Unfortunately, I believe these steps are required as the linked netlink PR states:

It was discovered that this does resolve a potential panic but there is other elements in the code-base that assume IFA_ADDRESS will be present. Maybe a larger fix to remove that assumption is necessary?

So, I have two questions for you:

  1. Could you provide the output of ip link show and ip addr show please?
  2. Would you be able to compile Docker by yourself to test a fix, if I provide the instructions for doing it?
CRCinAU commented 2 years ago

@akerouanton - It may be possible for me to do a test build - however we use Ubuntu 18.0.4 on an embedded arm system - which I'm not sure if that complicates things.
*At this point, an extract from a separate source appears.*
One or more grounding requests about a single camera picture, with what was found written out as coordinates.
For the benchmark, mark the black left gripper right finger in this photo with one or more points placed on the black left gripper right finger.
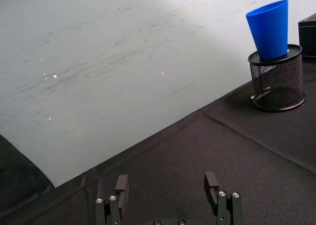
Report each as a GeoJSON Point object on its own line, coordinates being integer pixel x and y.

Ideally, if I can test it, I'd like to get it pushed via the docker.com site to at least give us the option to install updated packages from a repo instead of trying to build / package / maintain it myself...

I'll have to do a bit of hardware mangling - my test unit had the LTE modem removed due to this crash, so I'll have to install it and ensure it works again (even if it does crash docker) to be able to grab other info...

romainreignier commented 1 year ago

Thanks for your investigation @CRCinAU I have faced the same issue on a similar setup with a USB 4G modem (ARM64, Ubuntu 18.04). It seems that this PR: https://github.com/moby/moby/pull/43718 updated the netlink version with the proposed fix: https://github.com/vishvananda/netlink/pull/665 included. But the crash still occurs with docker version 20.10.18 (latest version as of today).

romainreignier commented 1 year ago

Actually, I have just figured out that the PR https://github.com/moby/moby/pull/43718 is not included in the 20.10 branch but only on master and 22.06 branches.

romainreignier commented 1 year ago

I have tried a simple app with this code:

package main

import (
    "fmt"

    "github.com/vishvananda/netlink"
)

func main() {
    fmt.Println("Version netlink: 8715fe718dfdf487a919acb6df7da109346bbfd6")
    addrs, err := netlink.AddrList(nil, netlink.FAMILY_V4)
    if err != nil {
        fmt.Println(err)
        return
    }
    for _, v := range addrs {
        fmt.Println("-", v)
    }
}

And it does not crash while the same code with the latest released version of netlink: 1.1.0, it crashes the same as Docker.

CRCinAU commented 1 year ago

Yeah - I'm a bit disappointed overall that this still doesn't seem to have been addressed within the last year - especially as its a fatal error meaning docker breaks completely.